Companies mentioned: Facebook, Google, Right Media, Skype, YouTube, Twitter, Jaiku, Geni.com, Ning.

Great to see Brad staying ahead of the competition. Why, he's only eight days behind the Wall Street Journal, which on Oct. 9 ran its own story about Bubble 2.0 and included the hilarious quotes from Marc Andreessen saying there is no bubble, and there can't be a bubble until everyone stops saying there is a bubble. In the world of the New York Times business section any story that appears within a month after it first appears in the Wall Street Journal is considered a scoop. Prize is you get an audience with Floyd Norris at the restaurant of his choice, where he'll talk for two hours straight and splatter his wisdom all over you; and you get to go a whole day without Gretchen Morgenstern screaming at you on the phone and telling you how much you suck.

Now I know what you're wondering. Haven't you read about Bubble 2.0 somewhere else? Could it be that all these newspapers are just getting their story ideas from a certain fake CEO blogger who has been reporting on Bubble 2.0 in stories like this one and this one and this one and this one and ... well you get the idea.

Keep stealing my ideas, you filthy hacks. We'll hit you up for patent royalties down the road.

17 comments:

Mike Cane said...

Never, EVER mention Brad Stone by his full name here ever again!

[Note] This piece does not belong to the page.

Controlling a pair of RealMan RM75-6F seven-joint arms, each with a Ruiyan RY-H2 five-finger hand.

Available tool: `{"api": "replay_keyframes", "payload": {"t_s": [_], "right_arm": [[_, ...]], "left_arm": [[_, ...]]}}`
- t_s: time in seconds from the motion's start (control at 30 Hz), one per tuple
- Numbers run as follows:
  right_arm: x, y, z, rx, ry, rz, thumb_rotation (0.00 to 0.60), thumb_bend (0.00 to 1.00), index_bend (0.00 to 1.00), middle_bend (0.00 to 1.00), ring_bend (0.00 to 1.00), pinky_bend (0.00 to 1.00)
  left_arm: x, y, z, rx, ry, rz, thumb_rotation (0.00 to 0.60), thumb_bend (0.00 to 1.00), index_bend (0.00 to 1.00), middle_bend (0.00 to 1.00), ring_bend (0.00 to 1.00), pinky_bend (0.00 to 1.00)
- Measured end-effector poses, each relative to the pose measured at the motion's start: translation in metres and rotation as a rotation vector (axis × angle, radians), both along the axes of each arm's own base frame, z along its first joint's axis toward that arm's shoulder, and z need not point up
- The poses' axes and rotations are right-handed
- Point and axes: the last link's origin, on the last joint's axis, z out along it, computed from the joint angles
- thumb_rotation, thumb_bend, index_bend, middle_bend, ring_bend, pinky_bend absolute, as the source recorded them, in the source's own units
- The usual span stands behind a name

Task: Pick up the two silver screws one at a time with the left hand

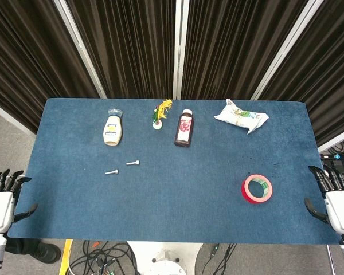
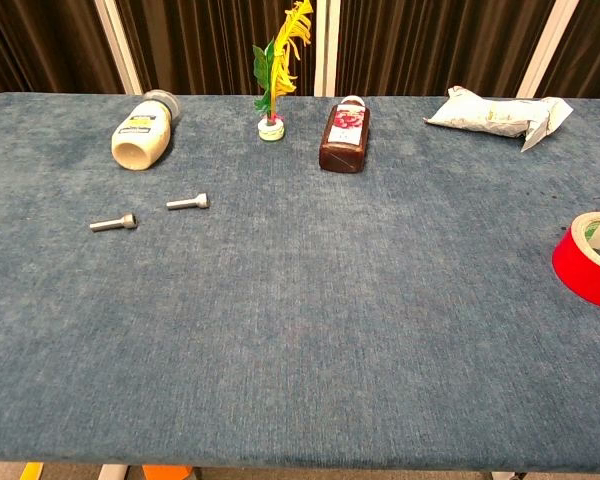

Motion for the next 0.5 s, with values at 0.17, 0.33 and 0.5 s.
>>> {"api": "replay_keyframes", "payload": {"t_s": [0.17, 0.33, 0.5], "right_arm": [[0.003, -0.009, -0.005, 0.028, 0.0, 0.013, 0.6, 0.28, 0.06, 0.12, 0.0, 0.04], [0.005, -0.013, -0.008, 0.038, -0.004, 0.025, 0.6, 0.28, 0.06, 0.12, 0.0, 0.04], [0.003, -0.012, -0.007, 0.028, -0.012, 0.021, 0.6, 0.28, 0.06, 0.12, 0.0, 0.04]], "left_arm": [[-0.002, -0.004, 0.001, 0.01, -0.004, 0.019, 0.6, 0.16, 0.27, 0.14, 0.0, 0.0], [-0.001, -0.006, 0.001, 0.012, -0.009, 0.025, 0.6, 0.16, 0.27, 0.14, 0.0, 0.0], [0.0, -0.005, 0.002, 0.01, -0.007, 0.015, 0.6, 0.16, 0.27, 0.14, 0.0, 0.0]]}}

You may use his fitting initials: BS.

When's he coming to Noo York? My friends Vito and Lenny the Squid are eager to give him the full tour. Nudge nudge, wink wink.

wikipeepee said...

Gretchen. Great name for a daschund.

Funny how the only ones claiming there's no bubble are those who either have a vested interest in the current one and/or those who benefited from the first one purely through an intersection of random events.

Anonymous said...

I cannot wait for the moment Zuckface crashes and burns.

reno said...

I know it goes without saying, but I'll say it anyway ... you are a f**king genius!

Anonymous said...

well that settles it then, next time some kid tries to sell me a subscription I am going with Forbes. WSJ & NYT can keep their "news" to themselves. Good work DL, I mean, FSJ.

Cesar said...

WTF????

"Could it be that all these newspapers are just getting their story ideas from a certain fake CEO blogger who has been reporting on Bubble 2.0 in stories like this one and this one and this one and this one and ... well you get the idea."

.... fake??

once upon a time you wrote said...

Fake Steve,
Forget the bubble chatter. Its stuff created by hack journalists now that they have finally noticed the tech world hasn't died ... they're wrapping their crappy reporting in whipped cream to disguise the bad job they have done. All while trying to serve up a tasty morsel.

In the dog days on summer you had a blog speculating that a mega, ill-conceived tech acquisition to sink two struggling companies was looming. Haven't seen it yet. Larry's attempted buy of BEAS doesn't qualify -- ORCL can slowly suck the life energy out of them. Its too small to dent ORCL.

Where, oh where, is the colossal blunder you were speculating about.

Chris said...

Reno beat me to it -- pure genius FSJ.

Grandmaster FUD said...

9:56 anon
-----------

Wouldn't it be funny if you were some washed-up lowlife who is stuck in a dead-end job wishing a kid half his age to crash and burn?

Fook off.

Anonymous said...

"Keep stealing my ideas, you filthy hacks. We'll hit you up for patent royalties down the road."

Actually, that would be copywrite law, not patent law, Jobso.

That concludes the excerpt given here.